The Frequency Confound in Language-Model Surprisal and Metaphor Novelty
Omar Momen, Sina Zarrie{\ss}

TL;DR
This paper investigates how lexical frequency, rather than language-model surprisal, primarily influences metaphor novelty judgments, challenging prior assumptions about surprisal's role.
Contribution
It demonstrates that word frequency is a stronger predictor of metaphor novelty than surprisal across different models and training stages.
Findings
Word frequency outperforms surprisal in predicting metaphor novelty.
Surprisal's correlation with novelty peaks early and then diminishes.

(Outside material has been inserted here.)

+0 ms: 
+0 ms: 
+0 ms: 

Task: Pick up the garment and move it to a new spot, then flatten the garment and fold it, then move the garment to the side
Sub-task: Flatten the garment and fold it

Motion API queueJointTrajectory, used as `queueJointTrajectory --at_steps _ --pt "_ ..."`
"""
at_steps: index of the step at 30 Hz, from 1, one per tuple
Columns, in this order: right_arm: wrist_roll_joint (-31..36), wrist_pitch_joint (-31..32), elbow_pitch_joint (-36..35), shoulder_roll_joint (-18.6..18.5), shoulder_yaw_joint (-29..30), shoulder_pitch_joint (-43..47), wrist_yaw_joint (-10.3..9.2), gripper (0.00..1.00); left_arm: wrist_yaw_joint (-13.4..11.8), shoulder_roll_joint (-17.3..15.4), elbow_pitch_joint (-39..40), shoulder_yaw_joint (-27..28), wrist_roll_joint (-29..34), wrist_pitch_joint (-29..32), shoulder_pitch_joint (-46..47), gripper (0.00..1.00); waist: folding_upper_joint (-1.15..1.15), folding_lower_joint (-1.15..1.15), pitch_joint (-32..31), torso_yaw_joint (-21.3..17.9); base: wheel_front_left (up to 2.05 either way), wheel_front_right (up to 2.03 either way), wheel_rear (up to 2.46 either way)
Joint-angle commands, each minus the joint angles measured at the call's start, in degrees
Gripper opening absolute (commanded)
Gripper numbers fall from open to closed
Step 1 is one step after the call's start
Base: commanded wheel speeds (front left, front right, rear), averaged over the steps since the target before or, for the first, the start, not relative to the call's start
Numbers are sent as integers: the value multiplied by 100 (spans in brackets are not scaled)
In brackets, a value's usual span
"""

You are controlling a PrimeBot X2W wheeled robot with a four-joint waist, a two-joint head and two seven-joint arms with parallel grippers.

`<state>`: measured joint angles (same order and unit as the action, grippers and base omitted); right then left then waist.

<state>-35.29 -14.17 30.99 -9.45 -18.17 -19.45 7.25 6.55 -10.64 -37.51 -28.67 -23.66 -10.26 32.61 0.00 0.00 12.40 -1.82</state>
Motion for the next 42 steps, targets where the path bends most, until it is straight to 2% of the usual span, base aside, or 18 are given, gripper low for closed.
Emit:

Lexical frequency may be the main factor behind previous surprisal-based findings.
Abstract
Language-model (LM) surprisal is widely used as a proxy for contextual predictability and has been reported to correlate with metaphor novelty judgments. However, surprisal is tightly intertwined with lexical frequency. We explore this interaction on metaphor novelty ratings using two different word frequency measures. We analyse surprisal estimates from eight Pythia model sizes and 154 training checkpoints. Across settings, word frequency is a stronger predictor of metaphor novelty than surprisal. Across training stages, the surprisal--novelty association peaks at an early stage and then falls again, mirroring a similarly timed increase in the surprisal--frequency association. These results suggest that the often-reported optimal LM surprisal settings may incorrectly associate contextual predictability with metaphor novelty and processing difficulty, whereas lexical frequency may be…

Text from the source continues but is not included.